Im eigentlichen Test sprach eine andere Stimme den Krallenaffen bis dahin unbekannte Wörter wie beispielsweise breast (Brust), wasp (Wespe) oder swan (Schwan) vor. Auch diesen Begriffen war das "shoy" entweder vorangestellt oder angehängt. Entsprach das Gesagte nicht dem erlernten Schema - hörte die Vorsilbengruppe also etwa unerwartet "swan-shoy" statt "shoy-swan" - waren die Äffchen offensichtlich irritiert: Die Tiere schauten messbar länger auf den Lautsprecher, als wenn die Lautfolge ihrem gewohnten System entsprach.
Die Forscher betonen, dass sie natürlich nicht nachweisen wollten, dass die Affen sprechen können. Ihnen sei es um die Frage gegangen, ob bestimmte Komponenten der Sprache auf grundlegenden Lern- und Gedächtnismechanismen beruhen, die auch im Tierreich vorkommen. Dies scheine die Studie zu bestätigen - die Äffchen hätten schließlich das Prinzip eines zeitlich geordneten Musters problemlos verstanden, schreiben die Wissenschaftler. Die Tiere seien also in der Lage, die Regeln und formellen Mechanismen bestimmter Sprachkomponenten zu erfassen.

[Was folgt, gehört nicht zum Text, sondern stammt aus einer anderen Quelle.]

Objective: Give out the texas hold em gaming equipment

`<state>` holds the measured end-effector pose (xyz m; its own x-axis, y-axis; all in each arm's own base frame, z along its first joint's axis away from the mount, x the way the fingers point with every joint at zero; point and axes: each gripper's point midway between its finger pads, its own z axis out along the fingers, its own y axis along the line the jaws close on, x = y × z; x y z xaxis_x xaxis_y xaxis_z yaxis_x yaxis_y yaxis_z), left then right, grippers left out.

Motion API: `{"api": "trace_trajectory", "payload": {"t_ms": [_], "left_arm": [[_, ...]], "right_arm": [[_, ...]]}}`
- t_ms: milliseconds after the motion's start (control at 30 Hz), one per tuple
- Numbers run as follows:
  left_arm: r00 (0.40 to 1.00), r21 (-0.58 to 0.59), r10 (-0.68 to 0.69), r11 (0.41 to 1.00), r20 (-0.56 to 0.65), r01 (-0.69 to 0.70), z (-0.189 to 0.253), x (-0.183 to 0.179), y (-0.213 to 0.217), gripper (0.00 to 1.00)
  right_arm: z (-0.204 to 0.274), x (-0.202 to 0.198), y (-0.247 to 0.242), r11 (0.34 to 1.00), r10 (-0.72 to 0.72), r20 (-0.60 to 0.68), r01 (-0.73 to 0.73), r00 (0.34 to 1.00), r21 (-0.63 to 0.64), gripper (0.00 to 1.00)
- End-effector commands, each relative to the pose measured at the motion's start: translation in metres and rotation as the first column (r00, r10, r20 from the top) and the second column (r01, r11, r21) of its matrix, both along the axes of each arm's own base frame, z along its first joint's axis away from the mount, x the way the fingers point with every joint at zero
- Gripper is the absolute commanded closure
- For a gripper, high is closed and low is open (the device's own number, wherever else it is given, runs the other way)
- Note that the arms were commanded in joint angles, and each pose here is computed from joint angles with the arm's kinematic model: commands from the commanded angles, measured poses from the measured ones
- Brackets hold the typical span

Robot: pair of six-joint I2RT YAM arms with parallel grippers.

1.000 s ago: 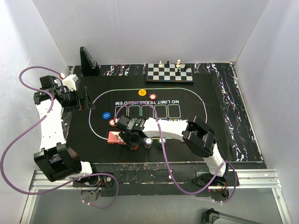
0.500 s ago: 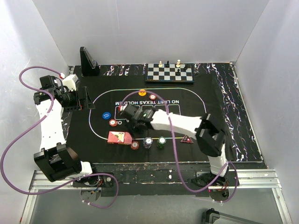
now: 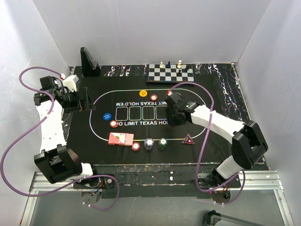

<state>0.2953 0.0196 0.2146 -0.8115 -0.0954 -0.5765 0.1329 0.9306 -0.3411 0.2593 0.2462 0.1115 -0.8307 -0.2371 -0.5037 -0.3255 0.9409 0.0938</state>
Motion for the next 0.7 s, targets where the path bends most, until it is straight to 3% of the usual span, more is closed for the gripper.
{"api": "trace_trajectory", "payload": {"t_ms": [0, 267, 667], "left_arm": [[0.999, -0.001, -0.014, 1.0, 0.051, 0.014, 0.01, 0.0, -0.003, 0.0], [0.999, -0.008, -0.016, 1.0, 0.049, 0.016, 0.009, 0.0, -0.004, 0.0], [0.999, -0.002, -0.016, 1.0, 0.045, 0.017, 0.01, 0.001, -0.003, 0.0]], "right_arm": [[-0.026, -0.006, -0.045, 0.985, -0.168, -0.033, 0.167, 0.985, -0.033, 0.99], [-0.056, -0.001, -0.089, 0.943, -0.329, -0.064, 0.323, 0.942, -0.082, 0.99], [-0.075, 0.004, -0.062, 0.964, -0.266, -0.14, 0.262, 0.954, -0.046, 0.99]]}}
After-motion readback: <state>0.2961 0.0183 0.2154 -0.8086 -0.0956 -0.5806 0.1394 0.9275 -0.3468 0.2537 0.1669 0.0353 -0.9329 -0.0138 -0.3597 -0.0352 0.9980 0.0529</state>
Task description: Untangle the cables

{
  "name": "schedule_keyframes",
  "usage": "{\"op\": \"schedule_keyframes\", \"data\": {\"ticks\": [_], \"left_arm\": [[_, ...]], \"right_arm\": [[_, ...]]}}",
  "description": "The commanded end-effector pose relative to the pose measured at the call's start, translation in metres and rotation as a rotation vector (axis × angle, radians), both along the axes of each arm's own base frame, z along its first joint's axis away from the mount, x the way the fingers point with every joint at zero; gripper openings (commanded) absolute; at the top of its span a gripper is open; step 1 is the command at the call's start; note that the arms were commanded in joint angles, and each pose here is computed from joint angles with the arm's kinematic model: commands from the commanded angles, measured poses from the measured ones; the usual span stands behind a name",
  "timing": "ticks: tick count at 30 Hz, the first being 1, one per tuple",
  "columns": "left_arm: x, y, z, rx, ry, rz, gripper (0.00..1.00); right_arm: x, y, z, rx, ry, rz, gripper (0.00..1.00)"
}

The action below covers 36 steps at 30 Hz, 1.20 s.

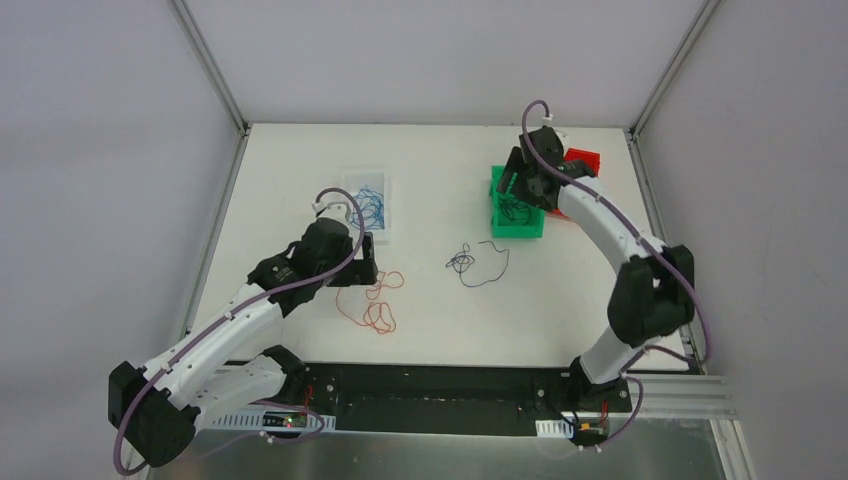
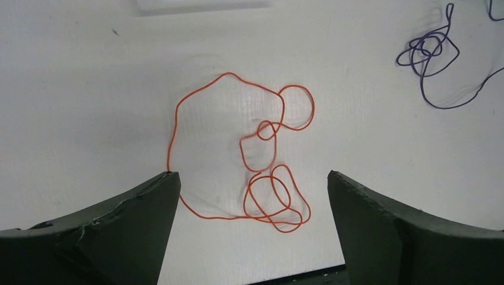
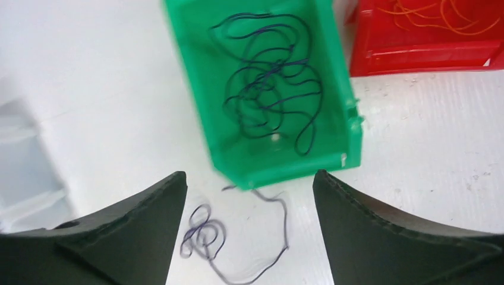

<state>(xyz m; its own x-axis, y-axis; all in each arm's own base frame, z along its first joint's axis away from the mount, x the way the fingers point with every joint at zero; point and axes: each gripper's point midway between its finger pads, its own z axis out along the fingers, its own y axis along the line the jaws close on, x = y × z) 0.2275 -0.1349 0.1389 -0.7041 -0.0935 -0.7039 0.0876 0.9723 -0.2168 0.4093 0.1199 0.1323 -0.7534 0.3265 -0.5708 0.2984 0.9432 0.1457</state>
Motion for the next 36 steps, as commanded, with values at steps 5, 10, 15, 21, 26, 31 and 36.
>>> {"op": "schedule_keyframes", "data": {"ticks": [5,10,15,21,26,31,36], "left_arm": [[-0.027,-0.015,-0.034,0.021,0.298,-0.044,0.99],[-0.035,-0.02,-0.054,-0.008,0.419,0.038,0.99],[-0.04,-0.006,-0.065,0.034,0.417,0.077,0.99],[-0.048,0.003,-0.071,0.133,0.429,0.104,0.99],[-0.058,0.008,-0.086,0.139,0.486,0.17,0.99],[-0.058,-0.002,-0.101,0.09,0.492,0.148,0.99],[-0.052,-0.018,-0.106,0.058,0.509,0.106,0.99]], "right_arm": [[-0.055,0.06,0.051,0.146,-0.311,0.177,0.86],[-0.085,0.068,0.039,0.169,-0.351,0.236,0.87],[-0.099,0.064,0.024,0.197,-0.389,0.23,0.87],[-0.104,0.064,0.016,0.242,-0.46,0.214,0.86],[-0.109,0.065,0.014,0.288,-0.492,0.208,0.86],[-0.113,0.06,0.02,0.295,-0.517,0.199,0.87],[-0.115,0.06,0.021,0.298,-0.52,0.206,0.87]]}}
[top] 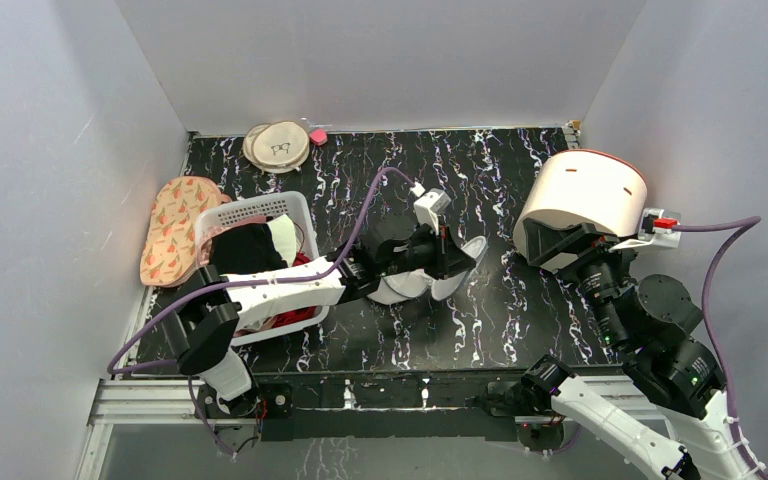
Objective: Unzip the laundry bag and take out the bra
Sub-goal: Close the laundry bag at the center of the board.
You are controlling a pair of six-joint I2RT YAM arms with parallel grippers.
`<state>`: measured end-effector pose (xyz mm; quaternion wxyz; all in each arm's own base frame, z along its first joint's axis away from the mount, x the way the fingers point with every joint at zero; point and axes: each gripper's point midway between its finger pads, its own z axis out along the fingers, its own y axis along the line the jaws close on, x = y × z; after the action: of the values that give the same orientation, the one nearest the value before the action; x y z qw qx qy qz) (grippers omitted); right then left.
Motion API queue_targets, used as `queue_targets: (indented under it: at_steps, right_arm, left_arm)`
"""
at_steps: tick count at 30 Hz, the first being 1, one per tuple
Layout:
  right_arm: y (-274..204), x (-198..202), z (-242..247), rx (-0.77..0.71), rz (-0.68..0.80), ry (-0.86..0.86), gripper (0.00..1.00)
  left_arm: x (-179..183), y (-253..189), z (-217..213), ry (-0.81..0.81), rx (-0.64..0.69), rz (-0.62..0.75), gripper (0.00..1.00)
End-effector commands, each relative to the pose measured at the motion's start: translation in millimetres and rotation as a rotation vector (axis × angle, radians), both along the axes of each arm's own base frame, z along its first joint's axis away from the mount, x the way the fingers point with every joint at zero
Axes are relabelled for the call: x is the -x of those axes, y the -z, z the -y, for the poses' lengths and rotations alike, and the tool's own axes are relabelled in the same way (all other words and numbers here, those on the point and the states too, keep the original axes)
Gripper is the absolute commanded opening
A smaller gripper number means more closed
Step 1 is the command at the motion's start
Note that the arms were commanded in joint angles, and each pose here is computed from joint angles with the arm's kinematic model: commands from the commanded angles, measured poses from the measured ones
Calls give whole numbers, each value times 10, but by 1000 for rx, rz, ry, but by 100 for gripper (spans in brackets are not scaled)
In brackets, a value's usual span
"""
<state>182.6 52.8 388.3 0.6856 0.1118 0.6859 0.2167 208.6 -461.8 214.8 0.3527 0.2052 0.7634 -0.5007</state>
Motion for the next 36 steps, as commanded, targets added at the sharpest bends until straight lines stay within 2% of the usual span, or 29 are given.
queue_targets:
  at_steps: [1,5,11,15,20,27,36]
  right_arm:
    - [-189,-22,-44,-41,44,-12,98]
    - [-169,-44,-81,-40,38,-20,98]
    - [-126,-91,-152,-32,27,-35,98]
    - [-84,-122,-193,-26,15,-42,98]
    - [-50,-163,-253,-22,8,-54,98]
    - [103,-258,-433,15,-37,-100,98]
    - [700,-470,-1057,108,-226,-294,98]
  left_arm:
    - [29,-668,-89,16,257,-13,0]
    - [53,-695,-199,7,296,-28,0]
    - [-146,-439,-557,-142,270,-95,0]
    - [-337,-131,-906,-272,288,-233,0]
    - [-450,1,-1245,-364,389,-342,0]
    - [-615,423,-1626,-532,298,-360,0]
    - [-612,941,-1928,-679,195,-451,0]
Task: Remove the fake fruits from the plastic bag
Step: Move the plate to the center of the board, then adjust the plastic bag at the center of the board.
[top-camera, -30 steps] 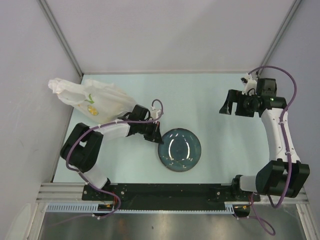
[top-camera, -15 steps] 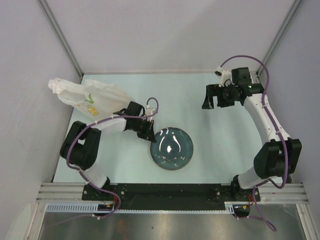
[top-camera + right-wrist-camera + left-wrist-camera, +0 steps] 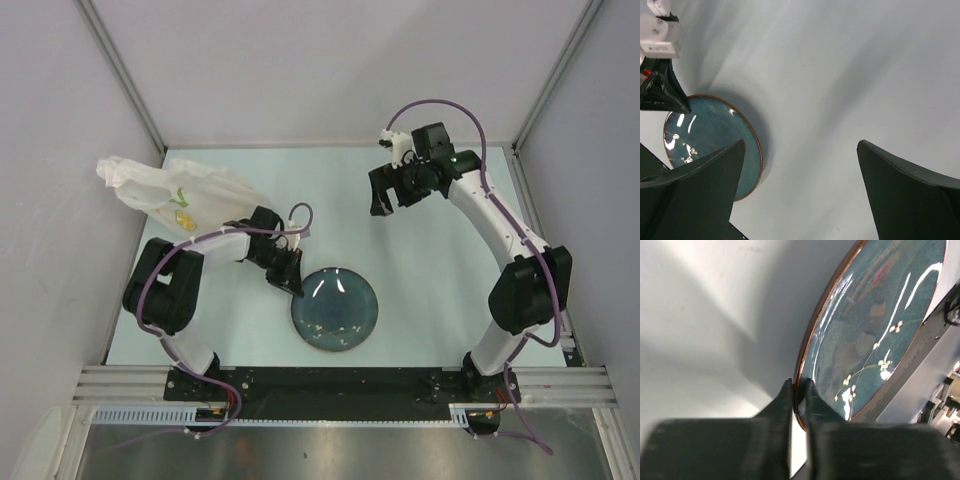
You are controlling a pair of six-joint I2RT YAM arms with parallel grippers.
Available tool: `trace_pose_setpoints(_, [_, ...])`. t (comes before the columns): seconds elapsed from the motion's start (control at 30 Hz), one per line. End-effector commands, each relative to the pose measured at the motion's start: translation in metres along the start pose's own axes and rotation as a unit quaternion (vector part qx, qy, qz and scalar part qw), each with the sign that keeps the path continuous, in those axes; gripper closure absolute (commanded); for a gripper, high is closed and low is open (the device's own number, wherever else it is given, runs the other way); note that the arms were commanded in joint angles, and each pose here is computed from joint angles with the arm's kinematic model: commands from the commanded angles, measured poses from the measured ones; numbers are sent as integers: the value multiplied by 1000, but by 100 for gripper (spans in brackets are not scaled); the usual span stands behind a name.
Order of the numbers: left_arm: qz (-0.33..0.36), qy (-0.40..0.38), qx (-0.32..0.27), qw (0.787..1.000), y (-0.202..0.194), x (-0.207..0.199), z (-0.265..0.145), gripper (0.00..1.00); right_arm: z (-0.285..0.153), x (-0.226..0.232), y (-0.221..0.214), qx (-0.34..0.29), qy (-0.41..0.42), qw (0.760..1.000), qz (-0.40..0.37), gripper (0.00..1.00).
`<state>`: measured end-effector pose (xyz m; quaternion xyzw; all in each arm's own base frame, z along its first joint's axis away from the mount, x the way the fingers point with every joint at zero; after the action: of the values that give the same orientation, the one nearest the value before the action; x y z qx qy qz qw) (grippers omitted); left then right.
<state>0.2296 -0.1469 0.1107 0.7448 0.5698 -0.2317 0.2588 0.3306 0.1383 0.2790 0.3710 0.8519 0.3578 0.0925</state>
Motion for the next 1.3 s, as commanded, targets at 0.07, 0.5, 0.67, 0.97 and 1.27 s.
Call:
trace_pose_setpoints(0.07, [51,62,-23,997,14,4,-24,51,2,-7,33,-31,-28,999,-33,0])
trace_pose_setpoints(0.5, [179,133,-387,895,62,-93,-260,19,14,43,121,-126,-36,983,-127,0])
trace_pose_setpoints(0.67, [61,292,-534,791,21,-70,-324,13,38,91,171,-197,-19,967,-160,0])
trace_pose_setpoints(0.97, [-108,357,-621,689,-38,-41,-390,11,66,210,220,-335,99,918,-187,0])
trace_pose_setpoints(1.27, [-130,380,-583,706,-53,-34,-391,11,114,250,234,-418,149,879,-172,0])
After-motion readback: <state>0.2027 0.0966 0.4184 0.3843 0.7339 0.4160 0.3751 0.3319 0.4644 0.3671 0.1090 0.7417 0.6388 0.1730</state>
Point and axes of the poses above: each gripper's point midway between its finger pads, its own z axis out along the fingers, its own x axis along the line the jaws close on, y = z × x, the point moved 10 cm from there along -z, back along the fingers, and after that the axes turned 10 degrees about -z, right-handed, at the moved point
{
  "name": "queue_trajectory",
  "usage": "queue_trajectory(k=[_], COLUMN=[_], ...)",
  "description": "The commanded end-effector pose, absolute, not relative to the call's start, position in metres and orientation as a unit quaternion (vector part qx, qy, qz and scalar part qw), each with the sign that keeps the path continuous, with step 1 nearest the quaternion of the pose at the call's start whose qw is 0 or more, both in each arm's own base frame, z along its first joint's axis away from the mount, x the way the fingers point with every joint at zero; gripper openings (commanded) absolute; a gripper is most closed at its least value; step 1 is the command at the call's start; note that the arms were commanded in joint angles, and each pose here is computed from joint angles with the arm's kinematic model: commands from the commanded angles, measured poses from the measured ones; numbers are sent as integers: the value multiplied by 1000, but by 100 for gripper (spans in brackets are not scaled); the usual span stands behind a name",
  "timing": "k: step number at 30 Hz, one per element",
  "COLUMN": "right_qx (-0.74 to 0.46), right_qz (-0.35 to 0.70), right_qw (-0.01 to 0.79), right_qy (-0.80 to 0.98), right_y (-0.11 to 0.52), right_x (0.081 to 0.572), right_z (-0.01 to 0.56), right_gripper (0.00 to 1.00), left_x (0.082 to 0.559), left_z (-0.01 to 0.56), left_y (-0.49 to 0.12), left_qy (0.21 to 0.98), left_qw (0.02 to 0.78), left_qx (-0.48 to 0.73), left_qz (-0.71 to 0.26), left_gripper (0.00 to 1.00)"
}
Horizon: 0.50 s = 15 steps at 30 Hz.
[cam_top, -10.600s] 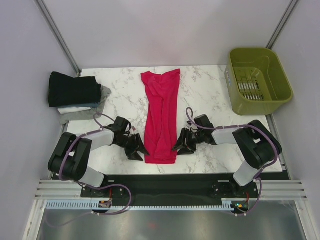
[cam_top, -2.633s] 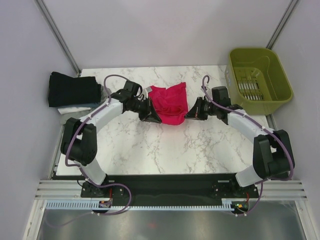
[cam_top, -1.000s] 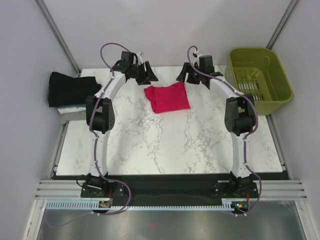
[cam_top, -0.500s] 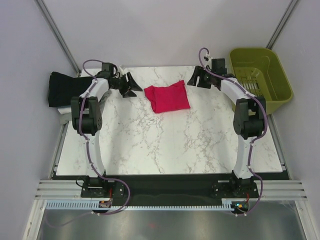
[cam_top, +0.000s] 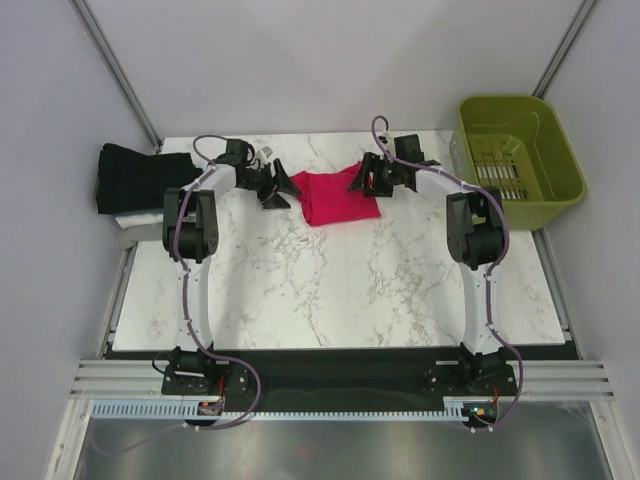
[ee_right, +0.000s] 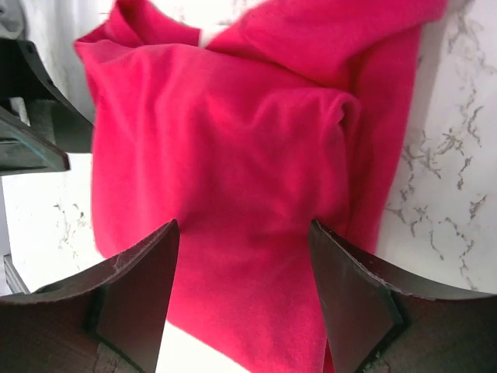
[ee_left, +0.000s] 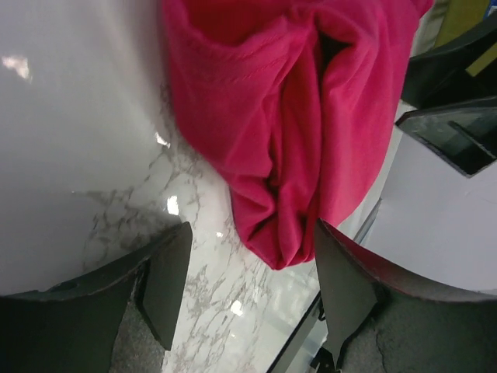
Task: Fold and stack the t-shirts
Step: Neatly place the folded tshirt to the corner
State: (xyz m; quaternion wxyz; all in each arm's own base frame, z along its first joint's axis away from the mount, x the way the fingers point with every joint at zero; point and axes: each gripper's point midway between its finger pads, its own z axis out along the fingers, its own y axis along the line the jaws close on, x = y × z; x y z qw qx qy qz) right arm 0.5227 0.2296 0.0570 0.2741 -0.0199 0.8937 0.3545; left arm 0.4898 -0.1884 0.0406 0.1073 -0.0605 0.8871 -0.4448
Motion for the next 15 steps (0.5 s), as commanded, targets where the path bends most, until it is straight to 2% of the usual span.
queue_trajectory(k=[1, 15], right_qx=[-23, -28], right_qz=[371, 358], right_qw=[279, 268], right_qy=[885, 894], right_y=[236, 243], right_x=[530, 525], right_z=[60, 41], right_gripper=[75, 76], left_x=[507, 494], left_z=[26, 1], left_y=[-201, -250], left_qy=[892, 889], left_qw=[128, 85], left_qx=[-44, -33], left_qz=[-432, -449], left_gripper=[73, 74])
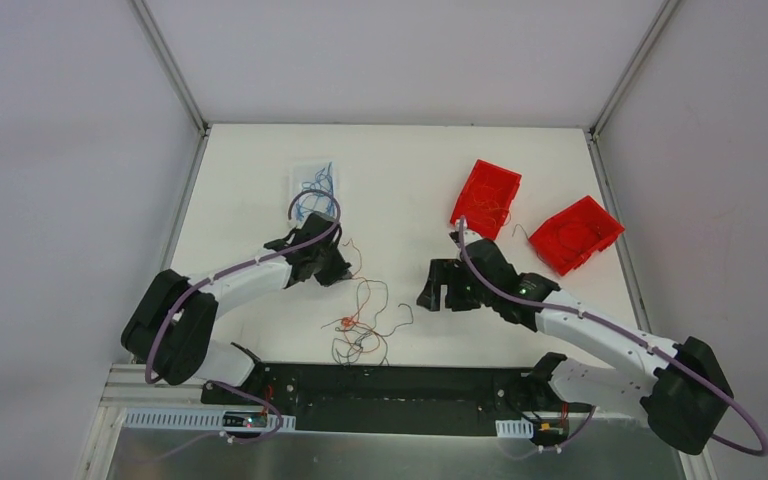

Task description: Untangle the cables

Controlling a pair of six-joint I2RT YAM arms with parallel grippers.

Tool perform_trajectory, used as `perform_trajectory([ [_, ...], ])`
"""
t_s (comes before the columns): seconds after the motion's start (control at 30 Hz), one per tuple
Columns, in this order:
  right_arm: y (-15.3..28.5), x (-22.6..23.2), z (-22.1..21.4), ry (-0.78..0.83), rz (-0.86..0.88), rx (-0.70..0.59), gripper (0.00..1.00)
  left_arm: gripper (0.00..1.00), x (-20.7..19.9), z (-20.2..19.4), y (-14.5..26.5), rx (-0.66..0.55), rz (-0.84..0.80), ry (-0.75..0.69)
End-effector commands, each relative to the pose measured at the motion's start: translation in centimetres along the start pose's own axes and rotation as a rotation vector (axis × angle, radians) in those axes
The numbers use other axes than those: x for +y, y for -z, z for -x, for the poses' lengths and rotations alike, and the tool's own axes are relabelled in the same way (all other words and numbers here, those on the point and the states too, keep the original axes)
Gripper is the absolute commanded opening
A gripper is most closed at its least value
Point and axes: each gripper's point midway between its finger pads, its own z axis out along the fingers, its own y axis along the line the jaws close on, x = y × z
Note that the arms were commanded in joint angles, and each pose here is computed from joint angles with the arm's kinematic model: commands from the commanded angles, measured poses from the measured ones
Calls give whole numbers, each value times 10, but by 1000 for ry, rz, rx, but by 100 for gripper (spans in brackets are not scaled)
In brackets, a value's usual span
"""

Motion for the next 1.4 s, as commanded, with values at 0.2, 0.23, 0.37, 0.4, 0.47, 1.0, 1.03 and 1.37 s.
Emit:
perform_trajectory([
  [0.2, -40, 25, 20, 80, 79, -40, 75, 0, -70, 17, 72, -7, -295, -264],
  [0.23, -44, 29, 24, 97, 87, -51, 75, 0, -73, 16, 77, -3, -312, -276],
  [0.37, -58, 51, 37, 187, 153, -115, 75, 0, -92, 14, 98, 21, -397, -329],
  [0.4, -63, 52, 39, 212, 154, -130, 75, 0, -98, 11, 104, 38, -429, -345],
  [0.47, -67, 57, 44, 255, 169, -163, 75, 0, -110, 9, 116, 59, -484, -364],
  [1.0, -57, 89, 59, 339, 298, -320, 0, 0, -164, 29, 199, 16, -718, -450],
  [1.03, -54, 81, 61, 323, 266, -340, 0, 0, -166, 35, 205, -4, -724, -449],
  [1.37, -24, 57, 64, 267, 181, -388, 10, 0, -212, 66, 272, -107, -849, -490],
])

Das Sprachsystem basiert auf fundamentalen Wahrnehmungs- und Erinnerungsmodulen, die sich ursprünglich im Zusammenhang mit anderen, nicht sprachbezogenen Funktionen entwickelt haben, schreiben die Forscher. Die einzigartige Sprachfähigkeit des Menschen komme daher nicht von einzigartigen Denkmechanismen. Der Mensch sei jedoch als einziges Lebewesen in der Lage sei, diese Lern- und Gedächtnissysteme mit denjenigen Mechanismen zu kombinieren, die für das Erzeugen und Verstehen von abstrakten Lauten und Konstruktionen notwendig sind.